## Requirement
Copy out the entries exactly. Print them in full.

Dataset excerpts:
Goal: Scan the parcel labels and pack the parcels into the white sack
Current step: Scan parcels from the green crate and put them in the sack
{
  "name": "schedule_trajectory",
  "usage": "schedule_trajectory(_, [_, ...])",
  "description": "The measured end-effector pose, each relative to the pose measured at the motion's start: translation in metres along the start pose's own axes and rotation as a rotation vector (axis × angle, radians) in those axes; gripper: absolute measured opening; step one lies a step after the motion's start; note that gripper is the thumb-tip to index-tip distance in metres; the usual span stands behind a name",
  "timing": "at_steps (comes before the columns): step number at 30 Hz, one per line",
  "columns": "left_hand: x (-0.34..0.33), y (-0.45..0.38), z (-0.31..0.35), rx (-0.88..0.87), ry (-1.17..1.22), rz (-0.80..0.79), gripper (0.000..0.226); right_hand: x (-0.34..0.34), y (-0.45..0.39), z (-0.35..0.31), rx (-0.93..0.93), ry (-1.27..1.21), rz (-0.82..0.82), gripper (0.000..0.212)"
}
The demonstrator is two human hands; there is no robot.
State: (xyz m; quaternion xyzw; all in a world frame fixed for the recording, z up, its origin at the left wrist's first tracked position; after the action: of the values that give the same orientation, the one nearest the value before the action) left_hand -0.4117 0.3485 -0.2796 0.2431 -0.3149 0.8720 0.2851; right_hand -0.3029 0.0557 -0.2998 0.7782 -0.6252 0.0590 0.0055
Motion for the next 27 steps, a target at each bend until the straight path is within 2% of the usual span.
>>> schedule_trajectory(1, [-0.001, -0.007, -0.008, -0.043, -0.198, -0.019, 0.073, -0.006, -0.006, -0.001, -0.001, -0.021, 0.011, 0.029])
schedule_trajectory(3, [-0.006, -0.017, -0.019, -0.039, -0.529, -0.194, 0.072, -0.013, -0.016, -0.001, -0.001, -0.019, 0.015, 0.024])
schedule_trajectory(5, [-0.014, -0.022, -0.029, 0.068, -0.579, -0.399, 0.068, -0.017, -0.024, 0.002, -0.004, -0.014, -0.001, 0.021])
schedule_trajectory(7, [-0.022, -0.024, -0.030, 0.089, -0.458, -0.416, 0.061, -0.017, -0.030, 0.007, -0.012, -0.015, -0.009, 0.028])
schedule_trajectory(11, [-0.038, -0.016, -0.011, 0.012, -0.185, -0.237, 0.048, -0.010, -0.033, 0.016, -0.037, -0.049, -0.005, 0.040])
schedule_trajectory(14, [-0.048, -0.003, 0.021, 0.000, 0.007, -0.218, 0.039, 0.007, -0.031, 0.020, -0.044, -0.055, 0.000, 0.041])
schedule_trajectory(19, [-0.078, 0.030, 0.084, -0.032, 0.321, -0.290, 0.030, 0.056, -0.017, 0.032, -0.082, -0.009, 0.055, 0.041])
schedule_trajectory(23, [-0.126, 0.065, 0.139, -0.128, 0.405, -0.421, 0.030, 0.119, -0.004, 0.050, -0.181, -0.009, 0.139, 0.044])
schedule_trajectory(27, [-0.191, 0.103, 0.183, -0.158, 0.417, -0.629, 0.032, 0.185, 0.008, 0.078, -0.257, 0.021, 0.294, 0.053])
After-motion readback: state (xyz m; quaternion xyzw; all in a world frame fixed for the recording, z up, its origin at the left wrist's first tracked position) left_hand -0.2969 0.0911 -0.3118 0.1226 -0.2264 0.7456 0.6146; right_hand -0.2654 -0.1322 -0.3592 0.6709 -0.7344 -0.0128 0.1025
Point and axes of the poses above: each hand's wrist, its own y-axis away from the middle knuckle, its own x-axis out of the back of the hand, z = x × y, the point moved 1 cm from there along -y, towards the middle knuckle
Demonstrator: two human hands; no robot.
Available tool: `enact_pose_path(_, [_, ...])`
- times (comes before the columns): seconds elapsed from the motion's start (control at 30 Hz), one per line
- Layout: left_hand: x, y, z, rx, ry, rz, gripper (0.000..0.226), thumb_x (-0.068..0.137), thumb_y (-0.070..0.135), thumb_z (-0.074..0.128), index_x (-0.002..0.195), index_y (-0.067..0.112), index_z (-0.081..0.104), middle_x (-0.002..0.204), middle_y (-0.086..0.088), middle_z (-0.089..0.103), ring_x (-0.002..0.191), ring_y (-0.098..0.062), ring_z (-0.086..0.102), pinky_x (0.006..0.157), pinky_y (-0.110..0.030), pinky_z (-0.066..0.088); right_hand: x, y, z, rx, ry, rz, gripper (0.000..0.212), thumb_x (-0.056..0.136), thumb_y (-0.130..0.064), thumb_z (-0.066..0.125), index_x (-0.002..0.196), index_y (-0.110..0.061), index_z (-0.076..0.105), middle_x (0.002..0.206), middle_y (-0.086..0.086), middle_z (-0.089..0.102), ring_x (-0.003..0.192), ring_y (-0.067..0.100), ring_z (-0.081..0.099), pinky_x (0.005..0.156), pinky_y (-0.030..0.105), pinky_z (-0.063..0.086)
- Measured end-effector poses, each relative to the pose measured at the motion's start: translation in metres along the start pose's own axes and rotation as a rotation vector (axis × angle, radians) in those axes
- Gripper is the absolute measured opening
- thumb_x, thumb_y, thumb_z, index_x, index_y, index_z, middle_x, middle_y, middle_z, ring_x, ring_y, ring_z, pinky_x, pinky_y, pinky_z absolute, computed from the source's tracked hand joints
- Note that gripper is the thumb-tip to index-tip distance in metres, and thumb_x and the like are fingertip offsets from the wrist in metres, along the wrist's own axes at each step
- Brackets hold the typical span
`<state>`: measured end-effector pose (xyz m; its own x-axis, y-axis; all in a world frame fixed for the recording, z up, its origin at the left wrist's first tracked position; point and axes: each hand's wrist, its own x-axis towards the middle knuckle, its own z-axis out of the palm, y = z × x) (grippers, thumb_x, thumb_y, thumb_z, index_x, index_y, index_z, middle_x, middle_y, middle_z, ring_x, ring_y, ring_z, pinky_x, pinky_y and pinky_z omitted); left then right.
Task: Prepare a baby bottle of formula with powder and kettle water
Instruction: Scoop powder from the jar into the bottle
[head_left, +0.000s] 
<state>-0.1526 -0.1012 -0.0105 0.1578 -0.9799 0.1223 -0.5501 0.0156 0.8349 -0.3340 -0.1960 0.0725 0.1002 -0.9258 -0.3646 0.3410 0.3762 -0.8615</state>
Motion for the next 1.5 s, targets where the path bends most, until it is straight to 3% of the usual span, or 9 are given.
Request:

## Task response
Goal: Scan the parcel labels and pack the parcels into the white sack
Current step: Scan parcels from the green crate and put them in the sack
{
  "name": "schedule_trajectory",
  "usage": "schedule_trajectory(_, [_, ...])",
  "description": "The measured end-effector pose, each relative to the pose measured at the motion's start: translation in metres along the start pose's own axes and rotation as a rotation vector (axis × angle, radians) in those axes; gripper: absolute measured opening; step one lies a step after the motion's start; note that gripper is the thumb-tip to index-tip distance in metres; the usual span stands behind a name",
  "timing": "at_steps (comes before the columns): step number at 30 Hz, one per line",
  "columns": "left_hand: x (-0.34..0.33), y (-0.45..0.38), z (-0.31..0.35), rx (-0.88..0.87), ry (-1.17..1.22), rz (-0.80..0.79), gripper (0.000..0.226); right_hand: x (-0.34..0.34), y (-0.45..0.39), z (-0.35..0.31), rx (-0.93..0.93), ry (-1.27..1.21), rz (-0.82..0.82), gripper (0.000..0.212)"
}
The demonstrator is two human hands; there is no robot.
State: (xyz m; quaternion xyzw; all in a world frame fixed for the recording, z up, its origin at the left wrist's first tracked position; after the action: of the values that give the same orientation, the one nearest the value before the action) left_hand -0.4117 0.3485 -0.2796 0.2431 -0.3149 0.8720 0.2851; right_hand -0.3029 0.0557 -0.2998 0.7782 -0.6252 0.0590 0.0055
Motion for the next 27 steps, a target at each bend until the straight path is within 2% of the usual span.
>>> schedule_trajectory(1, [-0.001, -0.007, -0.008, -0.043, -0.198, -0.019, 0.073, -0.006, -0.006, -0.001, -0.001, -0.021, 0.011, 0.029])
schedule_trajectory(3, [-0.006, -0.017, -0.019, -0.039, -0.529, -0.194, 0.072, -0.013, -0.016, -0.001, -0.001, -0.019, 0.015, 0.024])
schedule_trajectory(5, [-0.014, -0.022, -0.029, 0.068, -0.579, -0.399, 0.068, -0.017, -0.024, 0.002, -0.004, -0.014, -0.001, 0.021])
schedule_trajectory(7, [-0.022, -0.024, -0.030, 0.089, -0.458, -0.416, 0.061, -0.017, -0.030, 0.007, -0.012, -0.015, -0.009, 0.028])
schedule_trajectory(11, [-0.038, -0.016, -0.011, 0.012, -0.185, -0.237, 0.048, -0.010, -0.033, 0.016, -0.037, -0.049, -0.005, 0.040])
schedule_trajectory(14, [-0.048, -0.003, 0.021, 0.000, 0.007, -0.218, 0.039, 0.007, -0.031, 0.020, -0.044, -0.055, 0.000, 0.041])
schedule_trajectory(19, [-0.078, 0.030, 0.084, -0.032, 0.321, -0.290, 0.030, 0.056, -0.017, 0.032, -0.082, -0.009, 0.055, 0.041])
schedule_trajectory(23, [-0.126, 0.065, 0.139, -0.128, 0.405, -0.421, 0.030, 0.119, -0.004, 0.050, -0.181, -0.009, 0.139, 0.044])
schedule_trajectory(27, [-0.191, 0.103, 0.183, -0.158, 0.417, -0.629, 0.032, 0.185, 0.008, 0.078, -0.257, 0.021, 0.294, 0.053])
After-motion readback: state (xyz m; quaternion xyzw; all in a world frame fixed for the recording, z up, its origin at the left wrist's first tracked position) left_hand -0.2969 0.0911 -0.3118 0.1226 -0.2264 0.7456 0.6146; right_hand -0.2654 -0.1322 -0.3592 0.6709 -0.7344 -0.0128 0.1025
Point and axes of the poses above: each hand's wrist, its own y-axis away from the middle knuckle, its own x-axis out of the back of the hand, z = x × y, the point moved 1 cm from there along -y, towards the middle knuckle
Demonstrator: two human hands; no robot.
Available tool: `enact_pose_path(_, [_, ...])`
- times (comes before the columns): seconds elapsed from the motion's start (control at 30 Hz), one per line
- Layout: left_hand: x, y, z, rx, ry, rz, gripper (0.000..0.226), thumb_x (-0.068..0.137), thumb_y (-0.070..0.135), thumb_z (-0.074..0.128), index_x (-0.002..0.195), index_y (-0.067..0.112), index_z (-0.081..0.104), middle_x (-0.002..0.204), middle_y (-0.086..0.088), middle_z (-0.089..0.103), ring_x (-0.002..0.191), ring_y (-0.098..0.062), ring_z (-0.086..0.102), pinky_x (0.006..0.157), pinky_y (-0.110..0.030), pinky_z (-0.066..0.088); right_hand: x, y, z, rx, ry, rz, gripper (0.000..0.212), thumb_x (-0.056..0.136), thumb_y (-0.130..0.064), thumb_z (-0.066..0.125), index_x (-0.002..0.196), index_y (-0.110..0.061), index_z (-0.076..0.105), middle_x (0.002..0.206), middle_y (-0.086..0.086), middle_z (-0.089..0.102), ring_x (-0.003..0.192), ring_y (-0.067..0.100), ring_z (-0.081..0.099), pinky_x (0.005..0.156), pinky_y (-0.030..0.105), pinky_z (-0.063..0.086)
- Measured end-effector poses, each relative to the pose measured at the motion's start: translation in metres along the start pose's own axes and rotation as a rotation vector (axis × angle, radians) in those axes
- Gripper is the absolute measured opening
- thumb_x, thumb_y, thumb_z, index_x, index_y, index_z, middle_x, middle_y, middle_z, ring_x, ring_y, ring_z, pinky_x, pinky_y, pinky_z absolute, computed from the source's tracked hand joints
- Note that gripper is the thumb-tip to index-tip distance in metres, and thumb_x and the like are fingertip offsets from the wrist in metres, along the wrist's own axes at each step
- Brackets hold the typical span
`<state>`: measured end-effector pose (xyz m; its own x-axis, y-axis; all in a world frame fixed for the recording, z up, its origin at the left wrist's first tracked position; point and axes: each hand's wrist, its own x-axis towards the middle knuckle, its own z-axis out of the palm, y = z × x) (grippers, thumb_x, thumb_y, thumb_z, index_x, index_y, index_z, middle_x, middle_y, middle_z, ring_x, ring_y, ring_z, pinky_x, pinky_y and pinky_z omitted); left then right.
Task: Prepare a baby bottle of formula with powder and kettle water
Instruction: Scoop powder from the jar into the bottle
[head_left, +0.000s] 
<state>-0.1526 -0.1012 -0.0105 0.1578 -0.9799 0.1223 -0.5501 0.0156 0.8349 -0.3340 -0.1960 0.0725 0.1002 -0.9258 -0.3646 0.3410 0.3762 -0.8615</state>
Motion for the next 1.5 s, targets where the path bends most, until it is straight to 3% of the usual span, or 9 are given.
Request:

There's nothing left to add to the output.